En cualquier caso, esta fe que Camargo delata en la cabalgata de su voz tiene orígenes bastante más ingenuos que la resolución consciente, critica, de un impasse conceptual entre la pretendida realidad y el Plan que se esconde bajo ella. Camargo nos dice por ahí que quiere creer porque "creer es divertido". Aquí se va develando la estatura mental, no sólo del protagonista, sino tal vez de toda una época. A este punto, cuando creer es un pasatiempo, se puede creer en cualquiera de esas retóricas que pretendidamente reviven mitos. El mito, por ejemplo, de la raza chilena: “soy el magma que los chilenos tenemos en vez de sangre”, dice Camargo en uno de esos momentos donde mejor encarna a un heredero de CNI patriotero, y a uno le da la sensación de estar leyendo un fragmento apócrifo, de libro de texto, de un heroico soldado chileno que sube, bayoneta en mano, a tomar el Morro de Arica, o quizás un fragmento de Nicolás Palacios en su Raza Chilena, o quizás las memorias de un milico muy parecido al abuelo del Feña Camargo.

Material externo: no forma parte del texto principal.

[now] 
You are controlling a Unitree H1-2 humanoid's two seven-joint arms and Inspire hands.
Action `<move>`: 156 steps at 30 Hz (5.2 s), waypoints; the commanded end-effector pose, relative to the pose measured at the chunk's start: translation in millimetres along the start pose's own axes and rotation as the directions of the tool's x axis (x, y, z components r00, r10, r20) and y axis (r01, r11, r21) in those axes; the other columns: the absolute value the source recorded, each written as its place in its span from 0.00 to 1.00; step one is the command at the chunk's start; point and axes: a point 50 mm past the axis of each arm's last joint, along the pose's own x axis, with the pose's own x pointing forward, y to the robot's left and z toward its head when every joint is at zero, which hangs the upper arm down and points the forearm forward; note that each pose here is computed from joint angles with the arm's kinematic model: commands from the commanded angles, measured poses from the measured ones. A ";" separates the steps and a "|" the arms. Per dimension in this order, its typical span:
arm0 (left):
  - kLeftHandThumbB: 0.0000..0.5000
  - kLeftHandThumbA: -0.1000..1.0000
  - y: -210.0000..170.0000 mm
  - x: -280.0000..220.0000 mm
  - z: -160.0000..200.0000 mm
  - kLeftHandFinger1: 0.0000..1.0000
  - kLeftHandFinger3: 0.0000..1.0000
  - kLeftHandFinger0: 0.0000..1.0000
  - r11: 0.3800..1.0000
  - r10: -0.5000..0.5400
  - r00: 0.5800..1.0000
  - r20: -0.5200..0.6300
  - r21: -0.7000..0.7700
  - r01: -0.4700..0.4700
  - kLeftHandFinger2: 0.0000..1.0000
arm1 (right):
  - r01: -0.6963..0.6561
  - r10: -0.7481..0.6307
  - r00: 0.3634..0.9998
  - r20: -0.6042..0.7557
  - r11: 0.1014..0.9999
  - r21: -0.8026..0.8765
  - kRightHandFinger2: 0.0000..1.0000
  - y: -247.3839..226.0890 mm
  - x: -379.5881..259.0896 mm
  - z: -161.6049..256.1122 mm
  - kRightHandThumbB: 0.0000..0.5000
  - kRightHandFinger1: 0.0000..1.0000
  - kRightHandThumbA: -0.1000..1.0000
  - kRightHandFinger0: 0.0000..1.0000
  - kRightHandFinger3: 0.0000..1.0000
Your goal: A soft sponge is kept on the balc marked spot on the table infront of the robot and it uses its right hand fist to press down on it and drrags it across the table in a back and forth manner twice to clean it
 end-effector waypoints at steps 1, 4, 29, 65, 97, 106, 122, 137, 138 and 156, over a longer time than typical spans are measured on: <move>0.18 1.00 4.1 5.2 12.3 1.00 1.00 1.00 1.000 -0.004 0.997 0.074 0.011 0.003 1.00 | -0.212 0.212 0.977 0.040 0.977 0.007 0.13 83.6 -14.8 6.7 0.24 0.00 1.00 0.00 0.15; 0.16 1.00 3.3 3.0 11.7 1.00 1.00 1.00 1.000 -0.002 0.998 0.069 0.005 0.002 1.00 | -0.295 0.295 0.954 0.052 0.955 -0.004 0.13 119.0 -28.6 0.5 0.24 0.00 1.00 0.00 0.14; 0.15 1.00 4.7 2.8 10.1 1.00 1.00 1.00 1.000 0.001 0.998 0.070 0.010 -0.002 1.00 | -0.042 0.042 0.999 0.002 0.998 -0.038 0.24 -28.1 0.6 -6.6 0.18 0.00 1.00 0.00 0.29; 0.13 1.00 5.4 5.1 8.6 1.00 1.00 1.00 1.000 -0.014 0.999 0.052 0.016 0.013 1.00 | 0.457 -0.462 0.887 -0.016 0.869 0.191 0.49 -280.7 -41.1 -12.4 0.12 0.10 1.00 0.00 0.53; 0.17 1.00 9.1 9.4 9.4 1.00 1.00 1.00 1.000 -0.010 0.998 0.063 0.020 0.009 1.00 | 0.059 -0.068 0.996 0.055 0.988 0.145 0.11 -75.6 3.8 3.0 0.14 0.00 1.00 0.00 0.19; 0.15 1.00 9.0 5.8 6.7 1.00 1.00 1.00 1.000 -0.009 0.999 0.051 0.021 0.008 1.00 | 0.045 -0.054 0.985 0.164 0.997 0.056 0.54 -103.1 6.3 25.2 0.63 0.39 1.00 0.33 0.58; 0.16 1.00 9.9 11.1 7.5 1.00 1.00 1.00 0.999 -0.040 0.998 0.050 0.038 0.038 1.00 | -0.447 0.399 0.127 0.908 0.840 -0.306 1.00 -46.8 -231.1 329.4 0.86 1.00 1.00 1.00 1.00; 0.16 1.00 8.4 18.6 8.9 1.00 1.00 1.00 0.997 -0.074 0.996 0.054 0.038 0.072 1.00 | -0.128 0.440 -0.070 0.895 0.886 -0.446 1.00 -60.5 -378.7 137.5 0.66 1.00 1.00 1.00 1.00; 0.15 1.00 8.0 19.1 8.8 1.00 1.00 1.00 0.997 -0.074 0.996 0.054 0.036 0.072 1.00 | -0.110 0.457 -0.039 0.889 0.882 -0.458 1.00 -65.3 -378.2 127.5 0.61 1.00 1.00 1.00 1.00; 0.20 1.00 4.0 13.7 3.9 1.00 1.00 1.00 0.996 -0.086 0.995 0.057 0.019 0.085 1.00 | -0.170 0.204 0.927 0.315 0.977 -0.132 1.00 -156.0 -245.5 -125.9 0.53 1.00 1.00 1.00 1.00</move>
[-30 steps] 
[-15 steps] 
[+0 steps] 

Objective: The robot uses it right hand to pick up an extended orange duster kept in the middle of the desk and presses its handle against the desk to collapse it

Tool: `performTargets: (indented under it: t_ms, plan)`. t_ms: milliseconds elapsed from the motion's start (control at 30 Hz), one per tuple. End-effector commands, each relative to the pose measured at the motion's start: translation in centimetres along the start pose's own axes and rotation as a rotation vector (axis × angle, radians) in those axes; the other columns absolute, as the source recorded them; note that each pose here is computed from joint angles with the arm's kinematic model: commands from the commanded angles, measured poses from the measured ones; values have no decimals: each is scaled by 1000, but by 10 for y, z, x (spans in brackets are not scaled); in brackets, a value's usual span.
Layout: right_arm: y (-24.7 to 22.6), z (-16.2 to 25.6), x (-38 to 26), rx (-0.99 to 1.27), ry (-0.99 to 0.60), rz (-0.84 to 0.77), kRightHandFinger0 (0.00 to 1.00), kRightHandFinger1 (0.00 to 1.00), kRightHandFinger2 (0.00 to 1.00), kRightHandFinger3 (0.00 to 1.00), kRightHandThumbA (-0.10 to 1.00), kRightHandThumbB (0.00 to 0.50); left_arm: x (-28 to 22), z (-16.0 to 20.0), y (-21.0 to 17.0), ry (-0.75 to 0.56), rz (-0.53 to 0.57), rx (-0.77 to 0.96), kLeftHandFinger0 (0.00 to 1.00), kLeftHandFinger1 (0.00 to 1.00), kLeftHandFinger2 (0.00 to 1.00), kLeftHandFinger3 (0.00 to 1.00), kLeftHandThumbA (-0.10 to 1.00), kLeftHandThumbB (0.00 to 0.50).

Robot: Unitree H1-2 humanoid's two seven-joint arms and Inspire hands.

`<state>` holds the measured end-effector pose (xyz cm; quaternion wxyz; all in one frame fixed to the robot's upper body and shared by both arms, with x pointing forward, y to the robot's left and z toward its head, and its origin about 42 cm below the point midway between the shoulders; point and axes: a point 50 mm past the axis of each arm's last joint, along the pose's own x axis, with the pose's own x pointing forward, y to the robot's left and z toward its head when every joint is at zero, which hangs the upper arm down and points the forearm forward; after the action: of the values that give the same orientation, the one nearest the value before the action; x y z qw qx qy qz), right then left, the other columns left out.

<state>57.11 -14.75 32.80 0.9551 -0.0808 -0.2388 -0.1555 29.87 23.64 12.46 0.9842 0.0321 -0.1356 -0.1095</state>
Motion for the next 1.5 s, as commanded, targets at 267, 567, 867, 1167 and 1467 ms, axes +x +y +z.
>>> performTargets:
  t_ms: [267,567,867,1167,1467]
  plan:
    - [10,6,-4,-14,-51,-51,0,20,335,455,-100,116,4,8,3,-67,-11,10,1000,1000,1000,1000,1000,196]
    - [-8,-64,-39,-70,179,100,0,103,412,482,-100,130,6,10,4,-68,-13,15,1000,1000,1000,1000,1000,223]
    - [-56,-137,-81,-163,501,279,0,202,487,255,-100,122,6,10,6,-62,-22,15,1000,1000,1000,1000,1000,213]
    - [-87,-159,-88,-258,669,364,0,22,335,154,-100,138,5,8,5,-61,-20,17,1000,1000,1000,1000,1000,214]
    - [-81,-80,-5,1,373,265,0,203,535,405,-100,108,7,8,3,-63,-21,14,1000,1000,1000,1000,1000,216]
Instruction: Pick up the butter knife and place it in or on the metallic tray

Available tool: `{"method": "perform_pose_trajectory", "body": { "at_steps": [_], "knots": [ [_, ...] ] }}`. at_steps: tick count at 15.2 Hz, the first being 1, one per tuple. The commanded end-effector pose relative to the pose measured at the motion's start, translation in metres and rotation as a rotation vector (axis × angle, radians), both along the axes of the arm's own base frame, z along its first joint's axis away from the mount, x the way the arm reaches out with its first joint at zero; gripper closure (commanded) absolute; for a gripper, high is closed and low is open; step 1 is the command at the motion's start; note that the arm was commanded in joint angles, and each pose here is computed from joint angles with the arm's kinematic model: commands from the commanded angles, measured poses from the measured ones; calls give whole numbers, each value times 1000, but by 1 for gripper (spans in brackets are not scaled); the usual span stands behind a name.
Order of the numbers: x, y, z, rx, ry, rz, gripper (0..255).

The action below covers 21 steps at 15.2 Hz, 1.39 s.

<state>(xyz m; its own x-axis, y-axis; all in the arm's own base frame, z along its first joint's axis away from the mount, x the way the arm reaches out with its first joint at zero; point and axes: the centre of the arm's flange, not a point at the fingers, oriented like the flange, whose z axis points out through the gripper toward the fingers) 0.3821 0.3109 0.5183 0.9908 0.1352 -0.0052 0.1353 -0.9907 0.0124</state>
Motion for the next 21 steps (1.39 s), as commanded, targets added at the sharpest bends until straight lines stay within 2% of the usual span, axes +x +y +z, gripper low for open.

Entonces, contra la retórica Iluminista de tipo humanista-documental, la retórica Iluminada de corte fantasy-paracientífica. En otras claves ya se ha postulado la misma aporia en la historia de la literatura chilena. Pocas veces se han intentando salidas alternativas. Hay otras tradiciones literarias, la anglosajona por ejemplo, que hace tiempo han resuelto estos dilemas de representación, Si hace treinta años, Neuromantes tenía un sentido en función de la amenaza colectiva de una Guerra de exterminio total, hoy la especificidad técnica de nuestro entorno, la milimétrica programación de la que hablaba antes, no consiente la Paranoia, ni mucho menos el lenguaje de la Paranoia. Esa carencia de Providencia, esa falta de designios, ha encontrado buena cabida en las obras de autores como Rick Moody o el ya mencionado Jonathan Lethem, por nombrar a sólo dos que tienen algunos puntos de contacto con la obra de Baradit. Ya nada nos amenaza, parecen decirnos, o quizás: las amenazas ya se cumplieron y estamos en el post. Debemos aprender a vivir así. Be cool, but care, en el decir de Thomas Pynchon, el maestro de todos ellos. Creo que en Chile aún no se hace la literatura que nos represente en esos términos, técnicos y humanos a la vez. Pero hablar de esa posibilidad nos alejaría de esta presentación, que ahora cierro aquí.